Loops in parfor are overly slow in a very simple code

Question

Arabarra 2020-2-18

0
链接

此问题的直接链接

https://ww2.mathworks.cn/matlabcentral/answers/506209-loops-in-parfor-are-overly-slow-in-a-very-simple-code

评论： Arabarra 2020-2-19

采纳的回答： Jacob Wood

在 MATLAB Online 中打开

Hi,

I'm strugging to understand why a code that I wrote scales so poorly when ran in parallel using parpool.

The operation that I want to run in parallel is in the function unitLinear

function unitLinear(L,N)
a = rand(L,L,L);
b = rand(L,L,L);
for i=1:N
    for j = 1:N
        c  = a.*b;
    end
end

which does nothing useful, it is just a decoy to measure execution performance. ( If you are curious, it models the first step of Principal Component Analisis of a set of N volumes, each with LxLxL pixels, by computing all pairwise correlations)

My approach to run this function in parallel is with the following script testUnitLinear:

nTasks = 40; % number of taks to be executed in parallel
L = 128;        % cube sidelength  in pixels (inside testing units)
N = 100;       % length of interior loop inside testing unit
fprintf('Results for L:%d  N:%d \n',L,N);
% test apart
disp('Computing testing unit in single core');
tInitialUnit= clock();
unitLinear(L,N);
timeUnitSingle= etime(clock(),tInitialUnit);
fprintf('Testing unit in single core: %5.2f \n',timeUnitSingle);
tUnitArray = zeros(nTasks,1); % to store the time seen inside the loop
%tUnitArray = distributed(tUnitArray);
t1 = clock();
parfor i=1:nTasks
    
     tInitialUnit= clock();
     unitLinear(L,N);
     timeUnit= etime(clock(),tInitialUnit);
     
     tUnitArray(i) = timeUnit;
     fprintf('Testing unit time %5.2f \n',timeUnit);
end
tTotal= -etime(t1,clock);
fprintf('Total time: %5.2f \n',tTotal);
fprintf('Sum process time: %5.2f \n',sum(tUnitArray));
fprintf('Average process time: %5.2f \n',sum(tUnitArray)/nTasks);
fprintf('Unit in single core: %5.2f \n',timeUnitSingle);

When ran outside the parfor, the first execution of unitLinear took about 10 seconds in my system... and inside the parfoor loop (using a parpool openend with the local profile), each execution was indeed reporting about 10 seconds.

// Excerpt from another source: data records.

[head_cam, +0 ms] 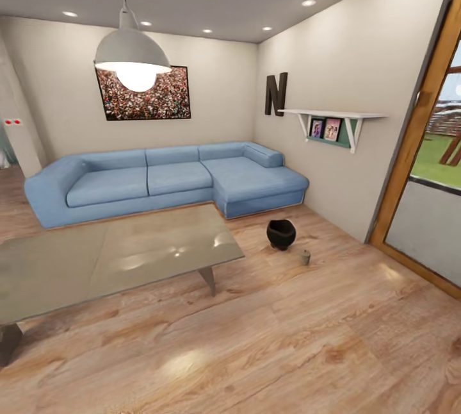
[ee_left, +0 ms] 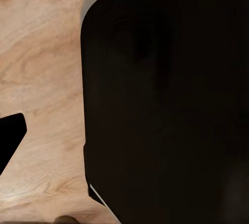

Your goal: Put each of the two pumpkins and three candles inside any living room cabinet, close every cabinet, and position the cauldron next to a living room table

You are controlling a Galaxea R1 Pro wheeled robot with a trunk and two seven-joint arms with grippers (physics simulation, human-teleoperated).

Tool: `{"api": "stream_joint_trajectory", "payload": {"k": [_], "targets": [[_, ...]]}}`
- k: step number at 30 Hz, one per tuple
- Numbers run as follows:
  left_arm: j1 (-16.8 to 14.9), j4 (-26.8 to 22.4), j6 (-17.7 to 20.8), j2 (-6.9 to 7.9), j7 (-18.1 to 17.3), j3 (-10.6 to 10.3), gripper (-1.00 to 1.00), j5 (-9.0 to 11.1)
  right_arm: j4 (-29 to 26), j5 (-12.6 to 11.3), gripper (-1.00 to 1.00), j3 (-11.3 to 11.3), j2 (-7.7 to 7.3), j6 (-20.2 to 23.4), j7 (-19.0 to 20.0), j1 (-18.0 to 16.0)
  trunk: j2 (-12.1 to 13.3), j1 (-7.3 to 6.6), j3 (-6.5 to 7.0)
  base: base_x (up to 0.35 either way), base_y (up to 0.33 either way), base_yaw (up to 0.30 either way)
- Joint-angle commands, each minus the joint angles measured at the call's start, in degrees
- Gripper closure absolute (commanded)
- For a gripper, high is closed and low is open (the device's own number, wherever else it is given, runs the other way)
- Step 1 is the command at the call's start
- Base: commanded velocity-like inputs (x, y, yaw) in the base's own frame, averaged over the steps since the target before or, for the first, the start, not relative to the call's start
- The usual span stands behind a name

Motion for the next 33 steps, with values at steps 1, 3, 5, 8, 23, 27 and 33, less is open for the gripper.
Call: {"api": "stream_joint_trajectory", "payload": {"k": [1,3,5,8,23,27,33], "targets": [[0.03,-0.08,-0.09,0.0,0.0,0.01,-1.0,0.04,0.03,0.49,-1.0,-0.01,-0.01,-0.18,-0.04,-0.03,-0.02,0.0,-0.04,0.0,0.0,0.273],[0.03,-0.08,-0.09,0.0,0.0,0.02,-1.0,0.06,0.03,0.5,-1.0,-0.01,-0.01,-0.21,-0.04,-0.03,-0.02,0.0,-0.04,0.0,0.0,0.273],[0.03,-0.08,-0.09,0.0,0.0,0.0,-1.0,0.05,0.03,0.49,-1.0,-0.01,0.01,-0.23,-0.04,-0.03,-0.02,0.0,-0.04,0.0,0.0,0.273],[0.03,-0.08,-0.09,0.02,0.0,-0.02,-1.0,0.02,0.03,0.46,-1.0,-0.01,0.04,-0.24,-0.04,-0.03,-0.02,0.0,-0.04,0.0,0.0,0.273],[0.03,-0.08,-0.09,0.0,0.0,0.0,-1.0,0.04,0.03,0.51,-1.0,-0.01,0.07,-0.9,-0.04,-0.03,-0.02,0.0,-0.04,0.0,0.0,0.273],[0.03,-0.08,-0.09,0.0,0.0,0.02,-1.0,0.06,0.08,0.51,-1.0,-0.01,0.01,-0.92,-0.04,-0.03,-0.02,0.0,-0.04,0.0,0.0,0.273],[0.03,-0.08,-0.09,0.01,0.0,-0.03,-1.0,0.06,0.22,0.51,-1.0,-0.01,-0.01,-0.94,-0.01,-0.03,-0.02,0.0,-0.04,0.0,0.0,0.272]]}}
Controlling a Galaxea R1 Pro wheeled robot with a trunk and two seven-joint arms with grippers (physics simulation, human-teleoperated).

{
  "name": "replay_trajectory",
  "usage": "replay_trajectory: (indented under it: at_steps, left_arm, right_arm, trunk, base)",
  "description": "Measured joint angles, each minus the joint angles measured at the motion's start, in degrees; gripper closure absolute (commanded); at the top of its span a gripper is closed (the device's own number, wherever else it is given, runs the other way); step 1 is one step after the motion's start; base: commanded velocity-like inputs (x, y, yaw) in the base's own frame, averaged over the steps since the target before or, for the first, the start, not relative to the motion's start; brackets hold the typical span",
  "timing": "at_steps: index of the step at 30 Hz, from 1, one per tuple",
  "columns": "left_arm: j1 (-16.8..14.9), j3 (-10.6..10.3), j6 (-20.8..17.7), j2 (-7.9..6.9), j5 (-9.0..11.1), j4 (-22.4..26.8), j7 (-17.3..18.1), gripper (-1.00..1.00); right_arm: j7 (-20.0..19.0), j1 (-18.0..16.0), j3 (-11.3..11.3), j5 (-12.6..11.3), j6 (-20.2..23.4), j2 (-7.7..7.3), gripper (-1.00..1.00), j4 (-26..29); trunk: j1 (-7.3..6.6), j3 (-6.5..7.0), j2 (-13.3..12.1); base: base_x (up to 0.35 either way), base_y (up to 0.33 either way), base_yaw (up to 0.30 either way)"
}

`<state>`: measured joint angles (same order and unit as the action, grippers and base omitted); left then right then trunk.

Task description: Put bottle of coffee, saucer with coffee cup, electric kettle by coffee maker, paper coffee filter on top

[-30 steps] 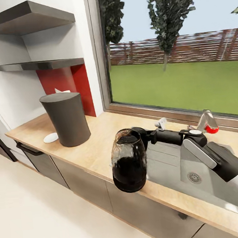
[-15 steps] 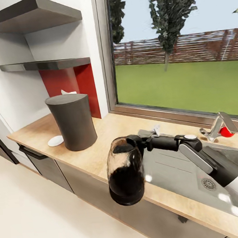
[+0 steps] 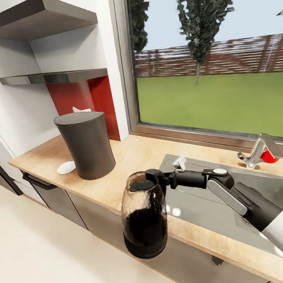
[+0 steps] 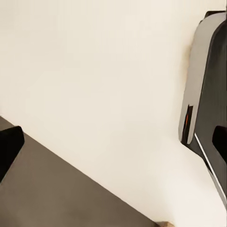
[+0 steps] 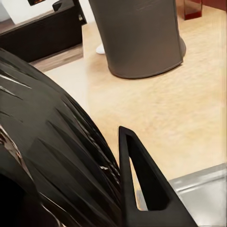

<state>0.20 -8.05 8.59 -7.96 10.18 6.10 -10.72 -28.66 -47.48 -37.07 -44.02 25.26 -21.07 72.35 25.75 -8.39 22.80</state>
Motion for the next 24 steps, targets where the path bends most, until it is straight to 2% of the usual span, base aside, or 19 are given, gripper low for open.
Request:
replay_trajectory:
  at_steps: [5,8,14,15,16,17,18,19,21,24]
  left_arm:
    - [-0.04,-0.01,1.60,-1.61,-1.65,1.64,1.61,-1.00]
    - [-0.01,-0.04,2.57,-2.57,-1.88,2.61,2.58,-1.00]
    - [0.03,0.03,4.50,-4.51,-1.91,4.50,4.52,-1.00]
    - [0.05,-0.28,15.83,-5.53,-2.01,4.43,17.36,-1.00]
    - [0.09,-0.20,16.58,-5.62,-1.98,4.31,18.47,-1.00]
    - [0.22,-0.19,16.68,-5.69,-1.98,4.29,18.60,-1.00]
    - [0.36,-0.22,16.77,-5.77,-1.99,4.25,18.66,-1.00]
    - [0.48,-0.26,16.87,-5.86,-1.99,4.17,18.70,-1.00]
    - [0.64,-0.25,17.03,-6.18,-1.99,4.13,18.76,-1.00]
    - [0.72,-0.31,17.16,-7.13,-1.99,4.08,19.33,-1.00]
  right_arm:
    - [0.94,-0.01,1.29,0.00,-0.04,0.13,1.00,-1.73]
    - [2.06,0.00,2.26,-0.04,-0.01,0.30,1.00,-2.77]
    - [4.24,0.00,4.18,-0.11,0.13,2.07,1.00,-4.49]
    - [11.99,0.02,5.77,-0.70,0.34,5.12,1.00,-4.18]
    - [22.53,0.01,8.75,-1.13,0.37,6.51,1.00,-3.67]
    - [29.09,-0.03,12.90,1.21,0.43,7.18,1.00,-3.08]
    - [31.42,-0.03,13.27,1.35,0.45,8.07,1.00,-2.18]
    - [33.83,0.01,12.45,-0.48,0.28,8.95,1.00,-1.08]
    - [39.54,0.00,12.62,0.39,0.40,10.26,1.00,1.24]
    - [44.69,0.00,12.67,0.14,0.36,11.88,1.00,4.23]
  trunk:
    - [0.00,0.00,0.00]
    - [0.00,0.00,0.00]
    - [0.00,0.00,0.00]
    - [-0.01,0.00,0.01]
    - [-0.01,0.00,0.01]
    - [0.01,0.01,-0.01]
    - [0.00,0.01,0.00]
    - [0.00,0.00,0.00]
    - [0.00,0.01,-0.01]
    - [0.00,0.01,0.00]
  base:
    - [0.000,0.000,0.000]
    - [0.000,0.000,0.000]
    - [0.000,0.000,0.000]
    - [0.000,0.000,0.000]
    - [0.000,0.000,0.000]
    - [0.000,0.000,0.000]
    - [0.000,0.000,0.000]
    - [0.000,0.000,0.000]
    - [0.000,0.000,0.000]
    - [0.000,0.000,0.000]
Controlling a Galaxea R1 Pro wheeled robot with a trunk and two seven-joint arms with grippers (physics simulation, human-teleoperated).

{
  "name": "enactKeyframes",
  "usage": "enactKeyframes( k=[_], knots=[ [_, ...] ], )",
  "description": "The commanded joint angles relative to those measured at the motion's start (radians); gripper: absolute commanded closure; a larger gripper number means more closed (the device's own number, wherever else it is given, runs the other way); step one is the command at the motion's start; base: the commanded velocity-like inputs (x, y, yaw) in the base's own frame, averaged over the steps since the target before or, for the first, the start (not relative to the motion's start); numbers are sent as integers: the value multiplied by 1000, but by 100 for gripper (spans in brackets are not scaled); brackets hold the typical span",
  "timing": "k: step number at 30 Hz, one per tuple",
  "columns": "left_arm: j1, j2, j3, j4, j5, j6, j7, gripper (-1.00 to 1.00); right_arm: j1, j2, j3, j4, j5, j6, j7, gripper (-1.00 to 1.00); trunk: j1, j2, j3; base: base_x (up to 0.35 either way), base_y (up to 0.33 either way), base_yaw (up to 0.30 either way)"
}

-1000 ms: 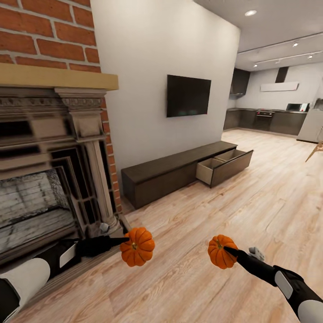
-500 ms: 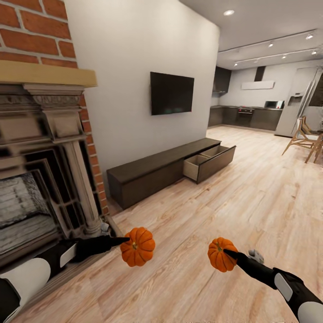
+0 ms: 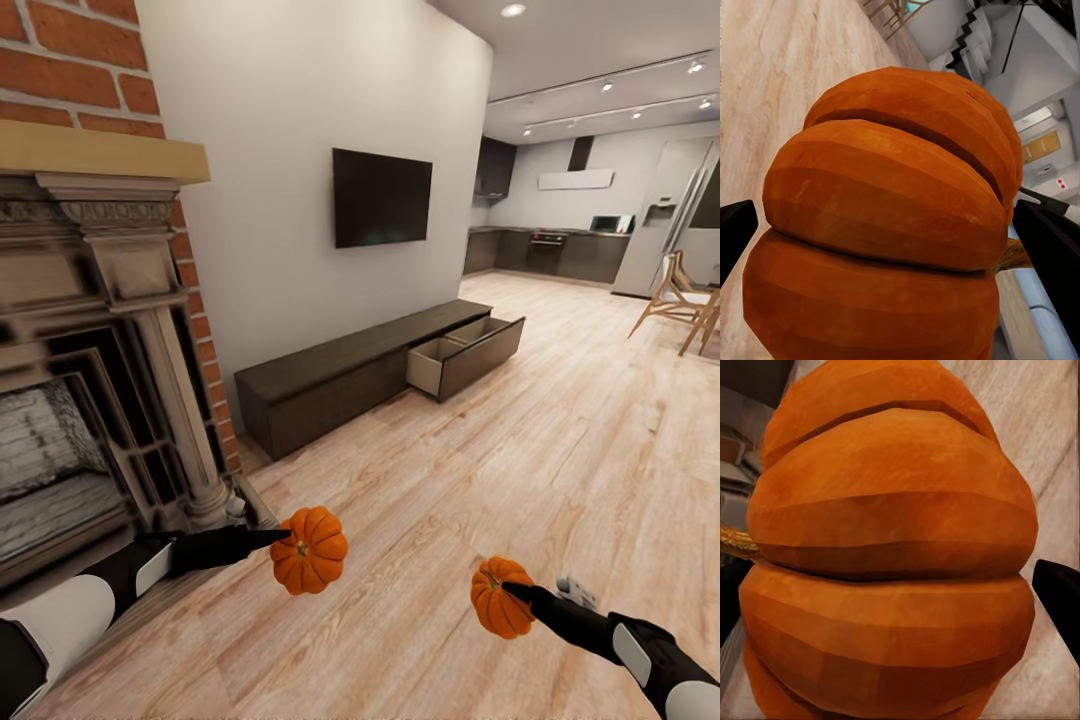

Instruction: Place each of the two pumpkins and all three candles from the living room inside a cabinet in the living room (use any cabinet), then make sure every cabinet is closed, and position the cauldron so it is next to a table in the living room.

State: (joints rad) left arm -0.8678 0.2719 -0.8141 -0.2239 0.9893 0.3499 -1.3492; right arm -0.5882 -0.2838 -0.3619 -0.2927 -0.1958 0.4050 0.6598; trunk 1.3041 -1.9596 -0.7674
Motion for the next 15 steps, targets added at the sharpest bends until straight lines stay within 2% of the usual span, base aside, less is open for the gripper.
enactKeyframes(
  k=[1,5,9,15],
  knots=[
    [0,0,1,0,0,-1,1,100,1,0,-2,0,1,1,0,100,0,0,-2,0,0,0],
    [0,1,0,1,0,-2,3,100,14,0,-2,1,10,-5,0,100,0,0,-8,0,0,0],
    [1,1,0,0,0,-2,3,100,29,-1,-2,10,10,-51,-1,100,0,0,-15,0,0,0],
    [1,0,0,1,1,-3,4,100,33,0,-2,25,10,-74,-5,100,0,0,-24,0,0,-23]
  ],
)
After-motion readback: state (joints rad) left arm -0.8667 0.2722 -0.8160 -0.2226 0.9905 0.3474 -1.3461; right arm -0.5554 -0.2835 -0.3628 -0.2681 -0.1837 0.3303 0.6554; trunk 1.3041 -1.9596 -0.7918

So far so good. As I was working with a open pool of 16 workers (as seen here)

>> a = gcp
a = 
 Pool with properties: 
            Connected: true
           NumWorkers: 16
              Cluster: local
        AttachedFiles: {}
    AutoAddClientPath: true
          IdleTimeout: 30 minutes
          SpmdEnabled: false

.... I was expecting that the execution of the parfor loop would amount to (10 seconds per task X 40 tasks) / 16 workers = approx 25 seconds. However, the time measured by the user was around 400 seconds! As if no parallelization would take place at all! Even if htop was reporting all requested cores working (I have no other processes running in this machine)... and the fans were in fact busy as hell.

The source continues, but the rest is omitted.